* _Exercise aim_
In the material below, how many lines contain the string "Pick"? Reply with the number only.

* _Data for this exercise_
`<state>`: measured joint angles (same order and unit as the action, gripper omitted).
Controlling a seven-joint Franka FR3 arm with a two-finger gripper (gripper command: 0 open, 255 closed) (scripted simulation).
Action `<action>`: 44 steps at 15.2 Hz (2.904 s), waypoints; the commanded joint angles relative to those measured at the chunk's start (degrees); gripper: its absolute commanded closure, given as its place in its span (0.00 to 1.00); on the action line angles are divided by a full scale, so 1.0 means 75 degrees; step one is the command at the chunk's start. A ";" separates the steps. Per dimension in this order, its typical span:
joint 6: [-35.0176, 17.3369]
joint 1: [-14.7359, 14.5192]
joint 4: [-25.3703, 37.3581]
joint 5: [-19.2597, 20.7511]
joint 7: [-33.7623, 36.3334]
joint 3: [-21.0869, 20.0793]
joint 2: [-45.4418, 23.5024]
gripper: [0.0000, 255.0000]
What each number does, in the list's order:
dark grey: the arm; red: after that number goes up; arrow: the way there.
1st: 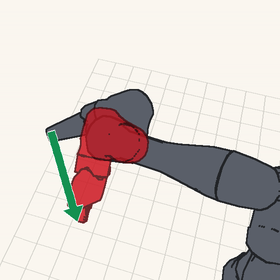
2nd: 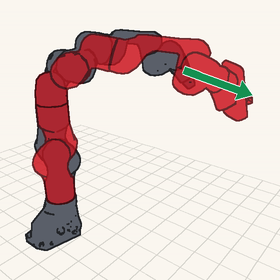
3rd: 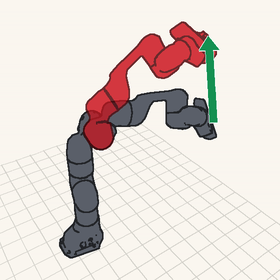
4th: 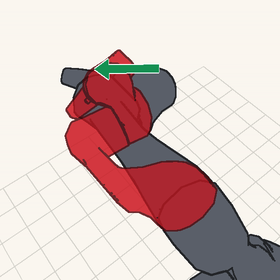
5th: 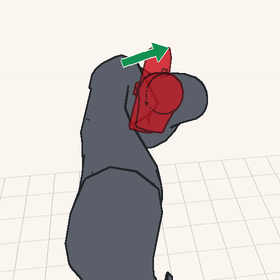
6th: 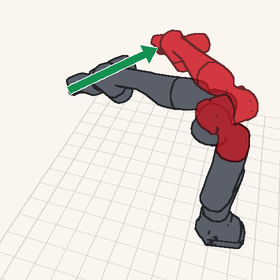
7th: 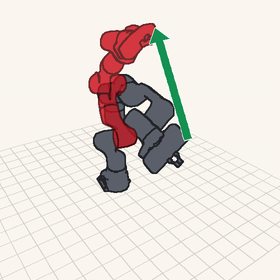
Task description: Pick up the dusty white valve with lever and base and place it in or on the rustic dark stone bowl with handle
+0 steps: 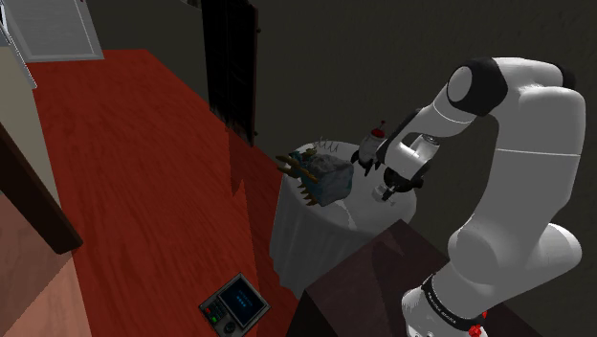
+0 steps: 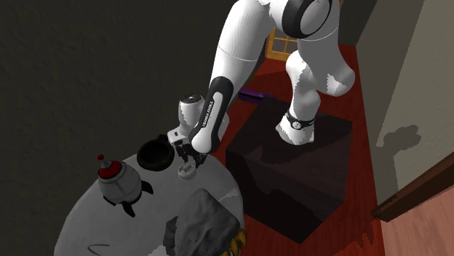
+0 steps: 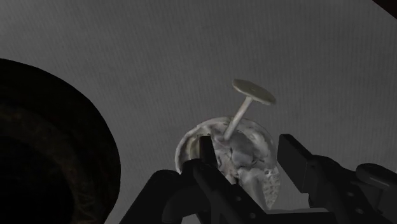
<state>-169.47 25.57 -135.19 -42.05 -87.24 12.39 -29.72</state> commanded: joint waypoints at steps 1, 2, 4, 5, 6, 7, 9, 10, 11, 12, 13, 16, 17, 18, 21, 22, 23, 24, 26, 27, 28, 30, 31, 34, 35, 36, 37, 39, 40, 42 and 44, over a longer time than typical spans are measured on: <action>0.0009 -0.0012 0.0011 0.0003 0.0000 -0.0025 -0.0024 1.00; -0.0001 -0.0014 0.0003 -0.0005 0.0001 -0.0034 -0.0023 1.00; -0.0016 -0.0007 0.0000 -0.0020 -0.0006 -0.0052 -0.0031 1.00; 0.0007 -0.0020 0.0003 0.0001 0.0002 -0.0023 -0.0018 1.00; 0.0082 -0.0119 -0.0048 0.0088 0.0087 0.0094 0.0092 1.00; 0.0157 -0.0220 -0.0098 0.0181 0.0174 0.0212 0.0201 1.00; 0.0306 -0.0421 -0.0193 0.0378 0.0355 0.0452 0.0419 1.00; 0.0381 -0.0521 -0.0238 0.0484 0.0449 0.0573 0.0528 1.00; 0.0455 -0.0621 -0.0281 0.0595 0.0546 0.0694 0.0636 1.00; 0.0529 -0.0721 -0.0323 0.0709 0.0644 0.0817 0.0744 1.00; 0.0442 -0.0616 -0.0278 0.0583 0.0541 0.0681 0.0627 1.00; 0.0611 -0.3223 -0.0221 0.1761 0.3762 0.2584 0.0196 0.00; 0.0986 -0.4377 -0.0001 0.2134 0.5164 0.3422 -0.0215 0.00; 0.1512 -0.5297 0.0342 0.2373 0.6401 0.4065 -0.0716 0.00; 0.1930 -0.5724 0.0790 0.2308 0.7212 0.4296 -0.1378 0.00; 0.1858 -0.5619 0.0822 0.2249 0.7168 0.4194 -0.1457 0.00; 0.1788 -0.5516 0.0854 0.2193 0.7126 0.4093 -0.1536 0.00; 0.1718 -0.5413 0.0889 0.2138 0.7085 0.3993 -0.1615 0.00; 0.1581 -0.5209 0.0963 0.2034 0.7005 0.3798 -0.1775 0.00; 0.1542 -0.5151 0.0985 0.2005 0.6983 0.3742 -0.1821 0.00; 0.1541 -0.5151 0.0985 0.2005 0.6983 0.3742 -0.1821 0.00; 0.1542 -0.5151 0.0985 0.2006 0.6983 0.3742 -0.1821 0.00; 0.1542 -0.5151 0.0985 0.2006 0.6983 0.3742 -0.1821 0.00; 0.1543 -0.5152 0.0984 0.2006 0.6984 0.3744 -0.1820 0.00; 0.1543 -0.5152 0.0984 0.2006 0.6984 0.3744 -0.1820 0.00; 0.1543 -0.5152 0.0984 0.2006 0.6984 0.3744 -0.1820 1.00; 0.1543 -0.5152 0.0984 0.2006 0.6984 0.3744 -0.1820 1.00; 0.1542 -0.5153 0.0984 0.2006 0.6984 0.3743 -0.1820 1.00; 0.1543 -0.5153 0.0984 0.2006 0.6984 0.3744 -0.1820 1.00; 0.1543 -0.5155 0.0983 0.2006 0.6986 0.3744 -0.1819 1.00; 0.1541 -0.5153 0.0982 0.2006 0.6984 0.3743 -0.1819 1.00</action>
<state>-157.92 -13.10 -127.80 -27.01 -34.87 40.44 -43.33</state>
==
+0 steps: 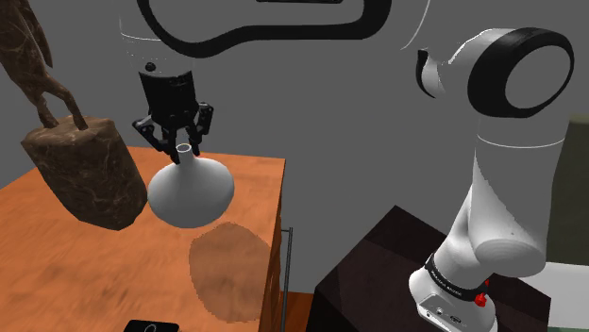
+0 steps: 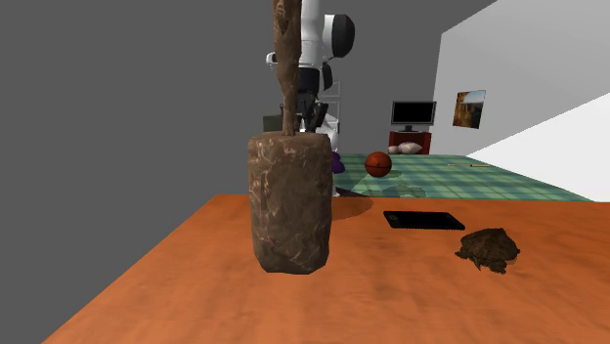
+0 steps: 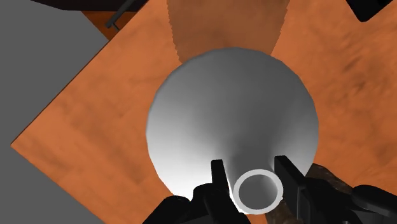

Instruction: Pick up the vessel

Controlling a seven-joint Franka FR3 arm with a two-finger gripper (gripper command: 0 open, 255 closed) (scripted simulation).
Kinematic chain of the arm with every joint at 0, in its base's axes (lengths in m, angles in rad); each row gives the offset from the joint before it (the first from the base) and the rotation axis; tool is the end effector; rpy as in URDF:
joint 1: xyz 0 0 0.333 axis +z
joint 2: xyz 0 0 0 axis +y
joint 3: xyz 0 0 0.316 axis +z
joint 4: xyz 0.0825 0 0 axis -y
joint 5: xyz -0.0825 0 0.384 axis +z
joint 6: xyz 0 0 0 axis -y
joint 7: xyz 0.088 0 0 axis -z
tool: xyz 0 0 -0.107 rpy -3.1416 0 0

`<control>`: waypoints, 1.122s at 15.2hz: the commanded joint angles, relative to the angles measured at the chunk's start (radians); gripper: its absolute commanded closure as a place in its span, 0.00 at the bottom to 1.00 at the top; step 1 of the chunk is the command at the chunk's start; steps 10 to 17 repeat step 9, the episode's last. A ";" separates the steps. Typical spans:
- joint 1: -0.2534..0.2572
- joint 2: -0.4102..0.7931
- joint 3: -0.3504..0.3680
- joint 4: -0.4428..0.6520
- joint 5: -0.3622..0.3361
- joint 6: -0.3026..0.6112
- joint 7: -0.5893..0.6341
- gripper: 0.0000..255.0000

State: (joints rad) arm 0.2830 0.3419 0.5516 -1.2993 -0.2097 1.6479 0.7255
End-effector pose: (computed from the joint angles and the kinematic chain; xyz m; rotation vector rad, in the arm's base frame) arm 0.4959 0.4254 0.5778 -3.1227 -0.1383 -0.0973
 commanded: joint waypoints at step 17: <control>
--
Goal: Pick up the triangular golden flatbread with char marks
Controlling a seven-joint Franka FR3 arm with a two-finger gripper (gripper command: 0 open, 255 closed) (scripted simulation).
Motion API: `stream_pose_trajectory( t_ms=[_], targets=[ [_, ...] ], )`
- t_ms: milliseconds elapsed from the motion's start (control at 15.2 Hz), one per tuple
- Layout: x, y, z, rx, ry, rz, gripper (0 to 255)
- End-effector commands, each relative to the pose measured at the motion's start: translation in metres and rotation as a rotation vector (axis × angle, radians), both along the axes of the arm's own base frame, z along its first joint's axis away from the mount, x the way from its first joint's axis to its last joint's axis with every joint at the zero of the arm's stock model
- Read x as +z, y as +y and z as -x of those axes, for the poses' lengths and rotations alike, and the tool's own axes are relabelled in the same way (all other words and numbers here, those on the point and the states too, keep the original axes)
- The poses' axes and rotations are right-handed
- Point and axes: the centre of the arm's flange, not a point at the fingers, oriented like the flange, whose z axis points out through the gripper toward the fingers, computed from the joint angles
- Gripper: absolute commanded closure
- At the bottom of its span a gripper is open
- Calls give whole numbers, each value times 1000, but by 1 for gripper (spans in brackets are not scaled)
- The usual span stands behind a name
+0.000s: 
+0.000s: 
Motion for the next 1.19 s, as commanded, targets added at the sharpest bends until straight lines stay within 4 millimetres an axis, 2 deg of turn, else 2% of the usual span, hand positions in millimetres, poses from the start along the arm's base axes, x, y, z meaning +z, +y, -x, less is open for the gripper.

* _Your response_
3